YOUR INSTRUCTIONS:
Exact copies of all the lines below are needed, without the pictures.

PROVIDED DATA:
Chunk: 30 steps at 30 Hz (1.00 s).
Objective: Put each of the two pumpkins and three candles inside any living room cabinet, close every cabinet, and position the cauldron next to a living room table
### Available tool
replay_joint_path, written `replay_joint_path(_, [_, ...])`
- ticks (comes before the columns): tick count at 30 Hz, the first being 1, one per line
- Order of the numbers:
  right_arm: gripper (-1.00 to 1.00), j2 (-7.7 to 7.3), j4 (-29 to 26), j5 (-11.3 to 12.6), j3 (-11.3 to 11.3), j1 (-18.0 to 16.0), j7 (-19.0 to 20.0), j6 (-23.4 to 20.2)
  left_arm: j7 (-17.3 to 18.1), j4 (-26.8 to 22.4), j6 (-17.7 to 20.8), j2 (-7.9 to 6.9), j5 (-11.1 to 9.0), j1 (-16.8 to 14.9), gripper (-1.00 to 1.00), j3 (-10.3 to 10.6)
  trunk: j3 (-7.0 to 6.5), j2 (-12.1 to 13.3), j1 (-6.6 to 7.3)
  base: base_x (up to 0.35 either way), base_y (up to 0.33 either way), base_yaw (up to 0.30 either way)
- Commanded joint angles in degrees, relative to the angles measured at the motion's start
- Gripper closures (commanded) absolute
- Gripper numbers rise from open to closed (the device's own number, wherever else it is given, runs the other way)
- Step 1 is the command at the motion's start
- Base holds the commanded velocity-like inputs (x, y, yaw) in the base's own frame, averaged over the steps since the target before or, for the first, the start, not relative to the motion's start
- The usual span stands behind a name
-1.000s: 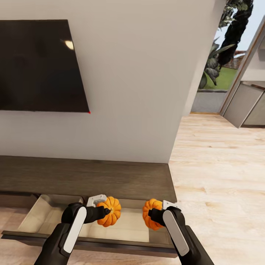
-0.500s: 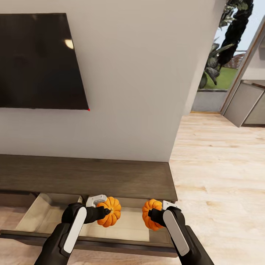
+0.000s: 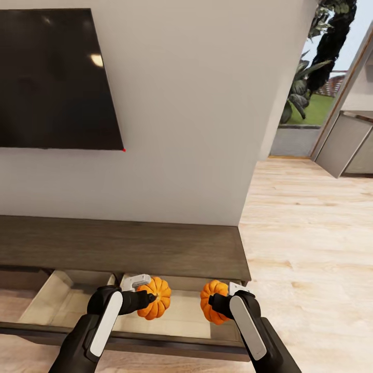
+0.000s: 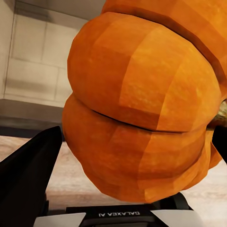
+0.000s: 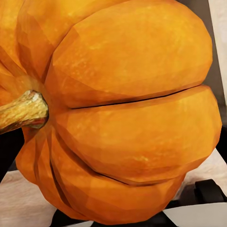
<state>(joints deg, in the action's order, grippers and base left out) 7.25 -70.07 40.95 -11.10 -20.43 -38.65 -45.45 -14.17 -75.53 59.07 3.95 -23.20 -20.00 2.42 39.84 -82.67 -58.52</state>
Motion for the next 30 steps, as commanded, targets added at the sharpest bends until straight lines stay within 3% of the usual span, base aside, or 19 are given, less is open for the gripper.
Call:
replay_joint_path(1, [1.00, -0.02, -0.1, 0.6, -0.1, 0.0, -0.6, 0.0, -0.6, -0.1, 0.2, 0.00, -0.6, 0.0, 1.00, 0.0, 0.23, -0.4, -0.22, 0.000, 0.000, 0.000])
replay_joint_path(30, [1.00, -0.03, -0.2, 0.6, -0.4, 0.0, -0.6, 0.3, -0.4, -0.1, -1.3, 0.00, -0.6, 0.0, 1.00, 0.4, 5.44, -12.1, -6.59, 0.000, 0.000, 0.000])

SOLUTION FOR THIS EXERCISE:
Chunk: 30 steps at 30 Hz (1.00 s).
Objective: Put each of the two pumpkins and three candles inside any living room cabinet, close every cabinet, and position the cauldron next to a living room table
### Available tool
replay_joint_path, written `replay_joint_path(_, [_, ...])`
- ticks (comes before the columns): tick count at 30 Hz, the first being 1, one per line
- Order of the numbers:
  right_arm: gripper (-1.00 to 1.00), j2 (-7.7 to 7.3), j4 (-29 to 26), j5 (-11.3 to 12.6), j3 (-11.3 to 11.3), j1 (-18.0 to 16.0), j7 (-19.0 to 20.0), j6 (-23.4 to 20.2)
  left_arm: j7 (-17.3 to 18.1), j4 (-26.8 to 22.4), j6 (-17.7 to 20.8), j2 (-7.9 to 6.9), j5 (-11.1 to 9.0), j1 (-16.8 to 14.9), gripper (-1.00 to 1.00), j3 (-10.3 to 10.6)
  trunk: j3 (-7.0 to 6.5), j2 (-12.1 to 13.3), j1 (-6.6 to 7.3)
  base: base_x (up to 0.35 either way), base_y (up to 0.33 either way), base_yaw (up to 0.30 either way)
- Commanded joint angles in degrees, relative to the angles measured at the motion's start
- Gripper closures (commanded) absolute
- Gripper numbers rise from open to closed (the device's own number, wherever else it is given, runs the other way)
- Step 1 is the command at the motion's start
- Base holds the commanded velocity-like inputs (x, y, yaw) in the base's own frame, averaged over the steps since the target before or, for the first, the start, not relative to the motion's start
- The usual span stands behind a name
-1.000s: 
-0.500s: 
+0.000s: 
+0.000s: 
+0.000s: 
<state>(joints deg, in the action's order, grippers and base left out) 7.25 -70.07 40.95 -11.10 -20.43 -38.65 -45.45 -14.17 -75.53 59.07 3.95 -23.20 -20.00 2.42 39.84 -82.67 -58.52</state>
Motion for the next 30 steps, as commanded, targets added at the sharpest bends until straight lines stay within 3% of the usual span, base aside, or 19 are given, less is open for the gripper.
Call:
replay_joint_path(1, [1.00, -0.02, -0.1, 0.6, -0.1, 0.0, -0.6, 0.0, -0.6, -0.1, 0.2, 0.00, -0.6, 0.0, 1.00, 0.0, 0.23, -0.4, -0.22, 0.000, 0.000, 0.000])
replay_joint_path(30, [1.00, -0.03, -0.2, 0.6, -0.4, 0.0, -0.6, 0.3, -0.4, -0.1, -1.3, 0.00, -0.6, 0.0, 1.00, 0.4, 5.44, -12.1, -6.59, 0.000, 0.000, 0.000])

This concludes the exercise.